··· Supplied records ···

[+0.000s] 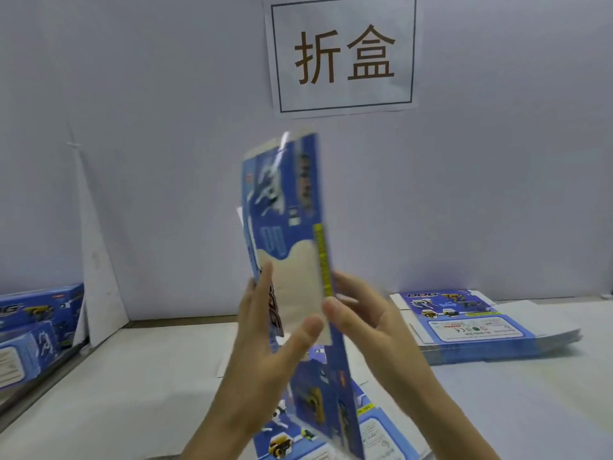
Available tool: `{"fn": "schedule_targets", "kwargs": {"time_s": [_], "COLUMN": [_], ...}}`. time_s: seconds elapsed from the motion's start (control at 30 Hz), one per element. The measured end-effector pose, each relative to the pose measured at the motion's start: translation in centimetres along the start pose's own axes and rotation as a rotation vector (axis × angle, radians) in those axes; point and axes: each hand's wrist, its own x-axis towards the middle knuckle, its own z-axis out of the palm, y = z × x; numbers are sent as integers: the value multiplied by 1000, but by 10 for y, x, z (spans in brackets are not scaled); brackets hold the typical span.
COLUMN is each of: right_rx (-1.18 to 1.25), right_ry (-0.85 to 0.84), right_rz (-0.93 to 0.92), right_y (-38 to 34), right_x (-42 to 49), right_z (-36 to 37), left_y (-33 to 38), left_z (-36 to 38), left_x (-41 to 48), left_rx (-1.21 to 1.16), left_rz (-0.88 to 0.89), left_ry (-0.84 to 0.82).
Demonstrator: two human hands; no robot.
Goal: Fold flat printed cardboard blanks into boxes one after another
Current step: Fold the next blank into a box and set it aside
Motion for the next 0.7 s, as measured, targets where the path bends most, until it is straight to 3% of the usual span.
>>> {"fn": "schedule_targets", "kwargs": {"time_s": [0.07,0.17,0.3,0.37,0.47,0.6,0.7], "right_rx": [-94,-182,-257,-168,-18,-165,-211], "right_ry": [-96,-122,189,237,188,190,130], "right_rz": [-41,-67,-119,-50,4,-154,-173], "right_y": [-2,-8,-3,-2,-2,-3,-3], "right_x": [-4,-5,2,4,4,2,1], "right_z": [4,-2,-14,-18,-23,-19,-17], "left_y": [-1,-5,-12,-13,-10,-6,-14], "left_z": [3,-4,-19,-23,-24,-22,-24], "left_x": [0,3,10,11,11,9,11], "left_rx": [-206,-352,-413,-449,-404,-197,-174], "left_rz": [-89,-206,-237,-221,-91,-1,21], "left_ry": [-46,55,50,38,41,-96,-58]}}
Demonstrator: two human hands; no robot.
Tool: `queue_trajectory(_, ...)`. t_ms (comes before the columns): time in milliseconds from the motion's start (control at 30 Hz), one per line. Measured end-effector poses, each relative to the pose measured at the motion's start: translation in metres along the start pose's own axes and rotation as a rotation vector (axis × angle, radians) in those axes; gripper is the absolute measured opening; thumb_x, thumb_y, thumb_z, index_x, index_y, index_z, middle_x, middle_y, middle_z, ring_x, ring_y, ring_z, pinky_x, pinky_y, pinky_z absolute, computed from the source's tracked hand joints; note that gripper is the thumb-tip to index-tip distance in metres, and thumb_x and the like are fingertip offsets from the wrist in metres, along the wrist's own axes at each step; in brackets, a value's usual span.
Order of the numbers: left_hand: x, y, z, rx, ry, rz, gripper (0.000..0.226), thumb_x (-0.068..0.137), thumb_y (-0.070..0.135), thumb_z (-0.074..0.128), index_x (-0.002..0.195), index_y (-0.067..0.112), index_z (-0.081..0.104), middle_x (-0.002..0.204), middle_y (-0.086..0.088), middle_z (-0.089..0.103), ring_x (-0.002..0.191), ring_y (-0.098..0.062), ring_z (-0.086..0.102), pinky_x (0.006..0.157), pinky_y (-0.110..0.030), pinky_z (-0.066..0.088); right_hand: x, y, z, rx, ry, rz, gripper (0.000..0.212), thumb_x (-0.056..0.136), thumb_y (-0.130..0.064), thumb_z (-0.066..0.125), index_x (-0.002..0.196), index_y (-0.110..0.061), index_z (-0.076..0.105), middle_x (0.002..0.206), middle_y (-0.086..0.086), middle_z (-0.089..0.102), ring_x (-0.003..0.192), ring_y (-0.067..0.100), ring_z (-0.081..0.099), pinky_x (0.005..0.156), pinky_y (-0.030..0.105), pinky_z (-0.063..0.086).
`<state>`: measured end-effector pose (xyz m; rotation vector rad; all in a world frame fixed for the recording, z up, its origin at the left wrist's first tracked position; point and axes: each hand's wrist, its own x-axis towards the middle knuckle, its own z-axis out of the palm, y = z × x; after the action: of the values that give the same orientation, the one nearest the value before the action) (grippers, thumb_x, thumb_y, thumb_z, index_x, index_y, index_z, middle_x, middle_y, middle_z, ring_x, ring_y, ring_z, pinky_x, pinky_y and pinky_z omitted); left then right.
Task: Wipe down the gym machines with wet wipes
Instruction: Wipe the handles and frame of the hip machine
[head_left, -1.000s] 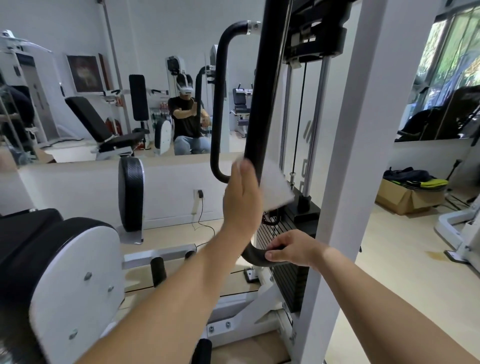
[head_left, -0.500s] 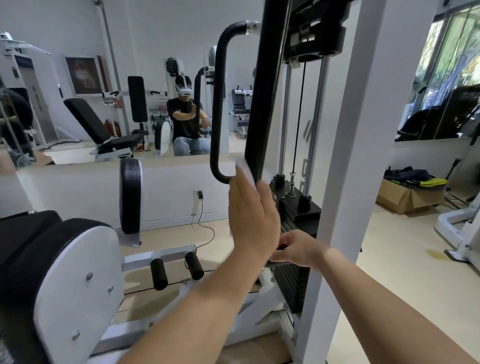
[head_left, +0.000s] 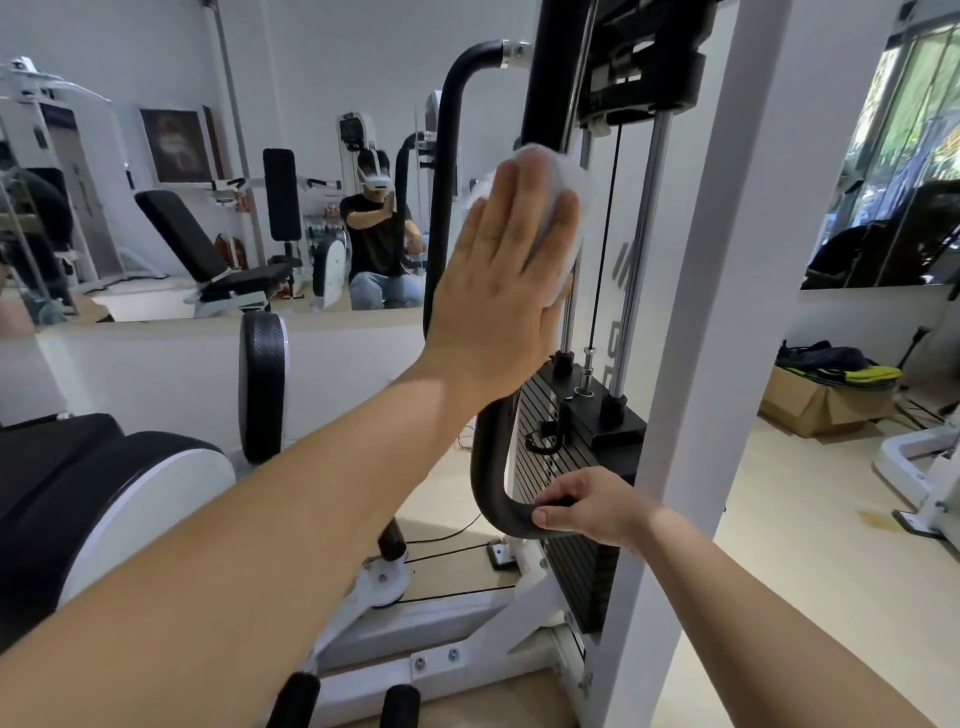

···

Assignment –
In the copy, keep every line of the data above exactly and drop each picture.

Answer to the problem –
[+0.000s] 
Available tool: `{"fn": "schedule_targets", "kwargs": {"time_s": [_], "COLUMN": [_], ...}}`. time_s: seconds elapsed from the motion's start (control at 30 Hz), one per element. The measured end-effector pose, each relative to the pose measured at the motion's start: translation in centimetres along the start pose's own axes and rotation as a rotation vector (axis × angle, radians) in those axes; point and axes: each hand's wrist, its own x-axis towards the middle knuckle, its own z-axis out of the palm, y = z × x; numbers are sent as integers: the value multiplied by 1000, but by 10 for y, x, z (spans in brackets are not scaled); brackets hold the typical span.
COLUMN is each of: right_rx (-1.18 to 1.25), right_ry (-0.85 to 0.84), right_rz (-0.93 to 0.92), right_y (-38 to 34), right_x (-42 to 49), right_z (-36 to 37), left_y (-33 to 38), left_z (-36 to 38), left_x (-41 to 48), left_rx (-1.21 to 1.16), left_rz (-0.88 to 0.89), left_ry (-0.84 to 0.82).
Demonstrator: two human hands; no robot.
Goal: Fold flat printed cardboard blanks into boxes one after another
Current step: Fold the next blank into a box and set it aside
Motion for the next 0.7 s, as measured, targets where the path bends most, until it is straight to 3% of the usual span.
>>> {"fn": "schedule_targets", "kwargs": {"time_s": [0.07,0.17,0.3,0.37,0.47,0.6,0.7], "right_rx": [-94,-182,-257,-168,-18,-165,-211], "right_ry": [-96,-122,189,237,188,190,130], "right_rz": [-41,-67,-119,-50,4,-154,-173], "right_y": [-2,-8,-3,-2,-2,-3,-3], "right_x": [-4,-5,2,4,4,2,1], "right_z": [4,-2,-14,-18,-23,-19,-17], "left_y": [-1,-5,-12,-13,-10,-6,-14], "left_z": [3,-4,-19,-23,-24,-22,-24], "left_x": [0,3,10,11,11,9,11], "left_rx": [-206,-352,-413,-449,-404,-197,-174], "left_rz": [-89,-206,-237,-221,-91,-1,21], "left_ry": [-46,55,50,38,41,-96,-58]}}
Demonstrator: two human hands; no robot.
Tool: `queue_trajectory(_, ...)`. t_ms (comes before the columns): time in milliseconds from the motion's start (control at 30 Hz), one per line. Measured end-effector poses, each relative to the pose measured at the motion's start: translation in metres along the start pose's own axes and rotation as a rotation vector (axis × angle, radians) in those axes; gripper is the absolute measured opening; thumb_x, thumb_y, thumb_z, index_x, index_y, index_z, middle_x, middle_y, middle_z, ring_x, ring_y, ring_z, pinky_x, pinky_y, pinky_z absolute, computed from the source's tracked hand joints; note that gripper is the thumb-tip to index-tip distance in metres, and thumb_x and the like are fingertip offsets from the wrist in metres, along the wrist's own axes at each step; in brackets, a value's usual span.
Order of the numbers: left_hand: x, y, z, rx, ry, rz, gripper (0.000..0.226), thumb_x (-0.068..0.137), thumb_y (-0.070..0.135), thumb_z (-0.074..0.128), index_x (-0.002..0.195), index_y (-0.067..0.112), index_z (-0.081..0.104), middle_x (-0.002..0.204), middle_y (-0.086..0.088), middle_z (-0.089..0.103), ring_x (-0.002..0.191), ring_y (-0.098..0.062), ring_z (-0.086..0.102), pinky_x (0.006..0.157), pinky_y (-0.110..0.030), pinky_z (-0.066..0.088); right_hand: x, y, z, rx, ry, rz, gripper (0.000..0.212), thumb_x (-0.056..0.136), thumb_y (-0.130..0.064), thumb_z (-0.066..0.125), index_x (-0.002..0.196), index_y (-0.110..0.061), index_z (-0.076..0.105), middle_x (0.002..0.206), middle_y (-0.086..0.086), middle_z (-0.089..0.102), ring_x (-0.003..0.192), ring_y (-0.067..0.100), ring_z (-0.081..0.099), pinky_x (0.005..0.156), pinky_y (-0.030..0.105), pinky_z (-0.063..0.086).
`<state>`: measured end-effector pose (xyz m; rotation vector rad; all in a world frame fixed for the recording, z up, its origin at the left wrist's first tracked position; point and axes: each hand's wrist, its own x-axis towards the middle knuckle, its own z-axis out of the palm, y = z × x; after the action: of the values that give the same orientation, the one nearest the value before the action) (grippers, thumb_x, thumb_y, thumb_z, index_x, index_y, index_z, middle_x, middle_y, middle_z, ring_x, ring_y, ring_z, pinky_x, pinky_y and pinky_z omitted); left then right.
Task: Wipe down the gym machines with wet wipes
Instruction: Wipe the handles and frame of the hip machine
[head_left, -1.000s] 
[head_left, -0.500s] 
[head_left, +0.000s] 

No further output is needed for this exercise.